Your answer should be one number: how many lines below have the word "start".

= = = = = = =

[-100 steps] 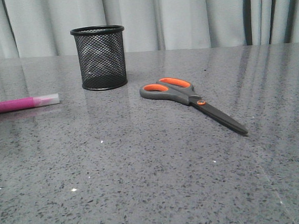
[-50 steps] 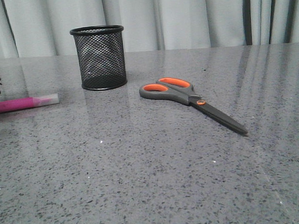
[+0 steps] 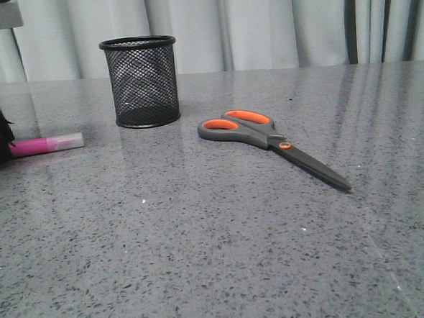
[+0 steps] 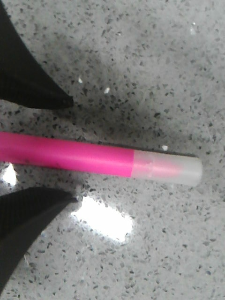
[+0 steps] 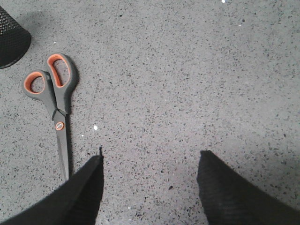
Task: Put pen and scissors into bin
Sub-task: 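Lower the left gripper onto the pink highlighter and close on it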
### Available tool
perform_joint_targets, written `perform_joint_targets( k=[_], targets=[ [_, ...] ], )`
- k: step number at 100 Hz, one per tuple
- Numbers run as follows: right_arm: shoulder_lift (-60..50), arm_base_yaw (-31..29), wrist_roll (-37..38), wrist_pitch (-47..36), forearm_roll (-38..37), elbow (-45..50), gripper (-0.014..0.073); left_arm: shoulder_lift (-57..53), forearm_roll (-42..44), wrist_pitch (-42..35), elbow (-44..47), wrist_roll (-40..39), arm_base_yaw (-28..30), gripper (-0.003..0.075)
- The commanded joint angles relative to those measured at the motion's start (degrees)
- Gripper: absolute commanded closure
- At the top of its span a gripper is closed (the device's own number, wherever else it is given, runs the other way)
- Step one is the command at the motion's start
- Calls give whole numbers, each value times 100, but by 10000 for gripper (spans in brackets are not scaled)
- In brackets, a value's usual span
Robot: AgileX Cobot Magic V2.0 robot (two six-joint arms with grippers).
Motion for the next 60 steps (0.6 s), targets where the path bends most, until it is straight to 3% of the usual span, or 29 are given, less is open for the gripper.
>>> perform_joint_targets(
  k=[1, 30, 44, 60],
  targets=[
    [8, -32, -54, -247, 53, -208, 195, -188, -91, -93, -179, 53, -114, 374],
    [8, -32, -58, -247, 53, -208, 195, 6, 26, -55, -179, 53, -137, 582],
    [8, -32, -58, -247, 53, -208, 195, 29, 26, 8, -179, -19, -137, 737],
    [8, -32, -58, -247, 53, -208, 195, 4, -3, 233, -369, -465, -137, 742]
  ],
)
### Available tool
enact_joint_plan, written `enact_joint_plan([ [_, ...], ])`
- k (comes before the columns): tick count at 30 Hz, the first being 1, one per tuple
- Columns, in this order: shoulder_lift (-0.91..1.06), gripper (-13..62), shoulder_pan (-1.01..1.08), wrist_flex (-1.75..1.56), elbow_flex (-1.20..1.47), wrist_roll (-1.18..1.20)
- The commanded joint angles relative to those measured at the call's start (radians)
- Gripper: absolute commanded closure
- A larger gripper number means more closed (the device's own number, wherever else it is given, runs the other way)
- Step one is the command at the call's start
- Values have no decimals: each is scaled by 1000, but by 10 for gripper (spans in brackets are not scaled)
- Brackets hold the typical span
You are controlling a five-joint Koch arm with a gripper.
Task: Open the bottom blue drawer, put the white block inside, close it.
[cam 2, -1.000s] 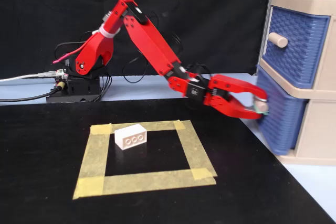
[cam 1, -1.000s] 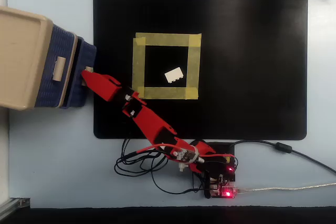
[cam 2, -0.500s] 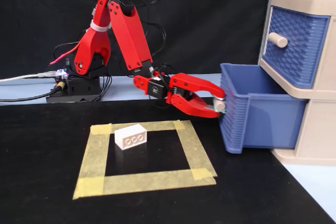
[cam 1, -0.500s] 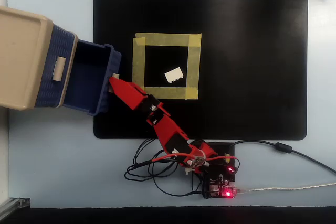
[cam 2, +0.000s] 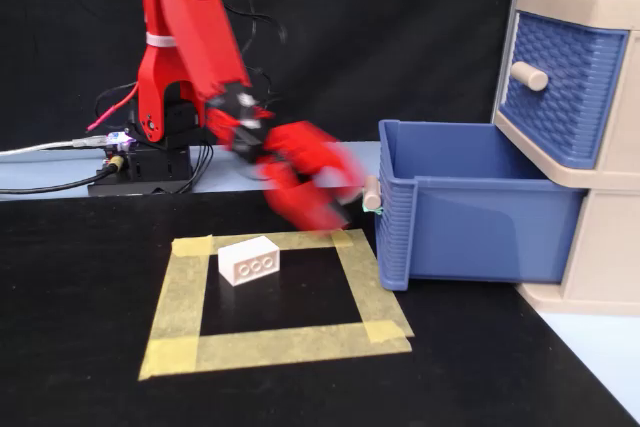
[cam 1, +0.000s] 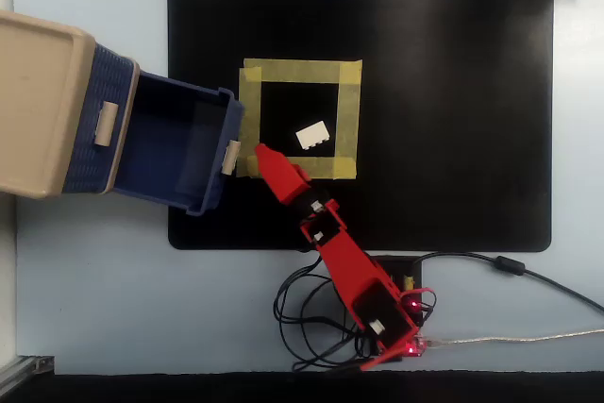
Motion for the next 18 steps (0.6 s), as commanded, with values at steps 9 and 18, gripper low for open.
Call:
enact_joint_plan([
  [9, 364, 151, 152, 1634, -704, 298],
  [18, -104, 156, 256, 1862, -1141, 238],
])
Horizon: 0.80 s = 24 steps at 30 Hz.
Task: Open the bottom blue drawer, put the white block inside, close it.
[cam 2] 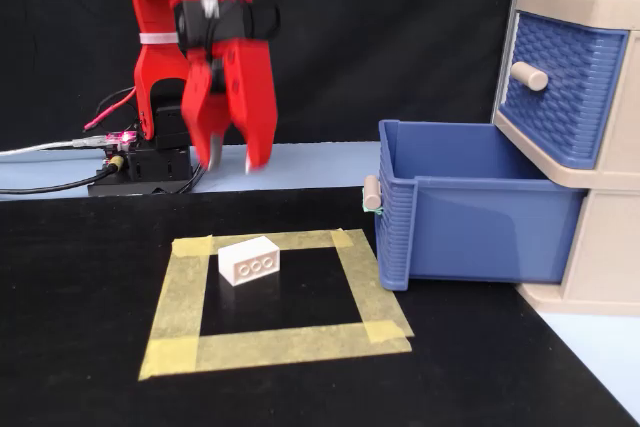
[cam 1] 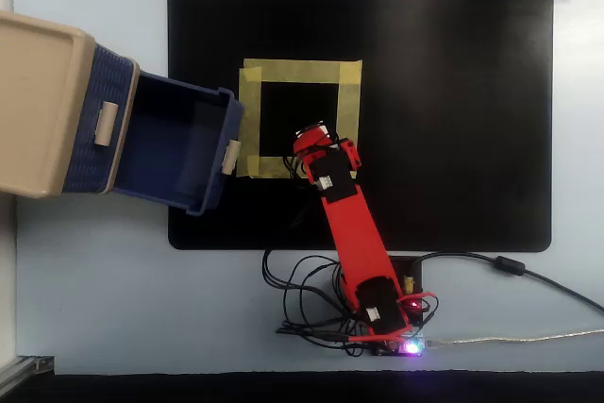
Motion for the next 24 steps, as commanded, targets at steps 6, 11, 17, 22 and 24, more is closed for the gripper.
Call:
enact_joint_plan([
  [6, -206, 156, -18, -18, -186, -242],
  [11, -252, 156, -17, -31, -195, -244],
  [17, -288, 156, -15, -86, -195, -242],
  [22, -345, 156, -9, -100, -184, -233],
  [24, -357, 157, -9, -100, -184, -232],
])
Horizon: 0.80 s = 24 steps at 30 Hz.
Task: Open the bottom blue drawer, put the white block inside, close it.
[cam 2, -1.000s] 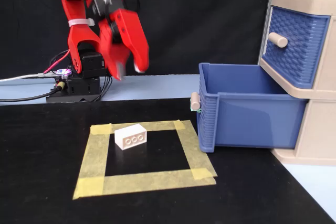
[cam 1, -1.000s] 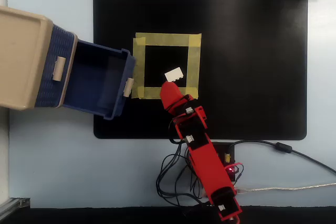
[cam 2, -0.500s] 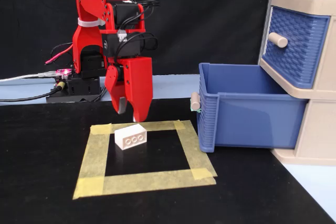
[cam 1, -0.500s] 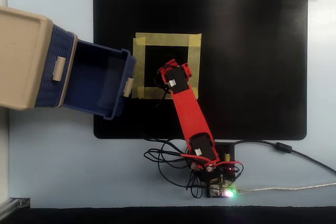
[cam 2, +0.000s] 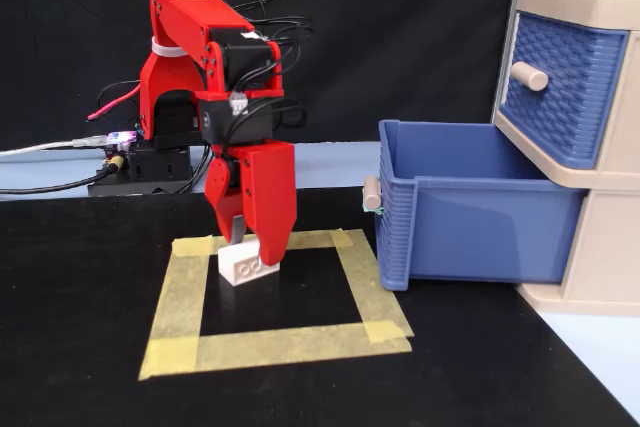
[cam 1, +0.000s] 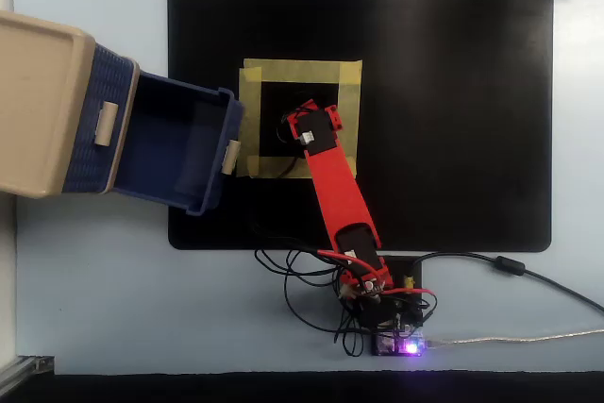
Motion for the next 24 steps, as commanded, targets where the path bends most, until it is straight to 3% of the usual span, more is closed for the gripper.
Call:
enact_joint_plan([
  [1, 11, 157, -12, -2, -17, -18],
  [19, 25, 168, -12, 2, 75, 32],
  [21, 25, 207, -12, 2, 75, 34],
  [24, 31, 391, -12, 9, 75, 51],
])
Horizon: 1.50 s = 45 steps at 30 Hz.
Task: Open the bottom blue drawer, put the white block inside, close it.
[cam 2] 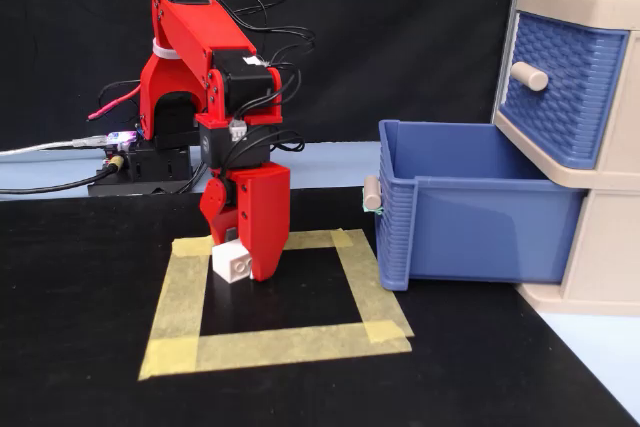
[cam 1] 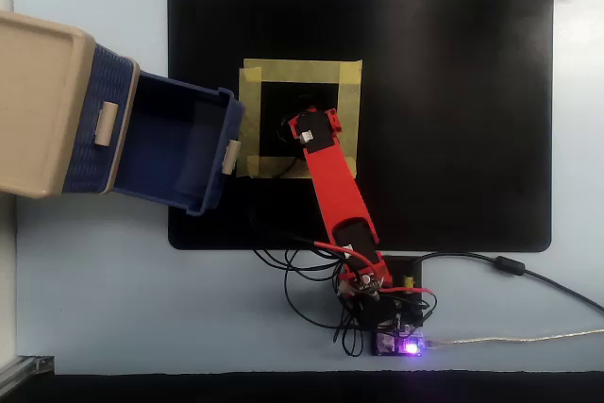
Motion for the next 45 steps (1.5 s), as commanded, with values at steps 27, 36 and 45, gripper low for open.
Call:
enact_joint_plan([
  [27, -288, 504, -558, 396, -1308, 462],
  [36, -259, 149, -555, 460, -1318, 331],
  [45, 115, 151, -485, 719, -907, 367],
])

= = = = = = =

● FINISHED EXERCISE
4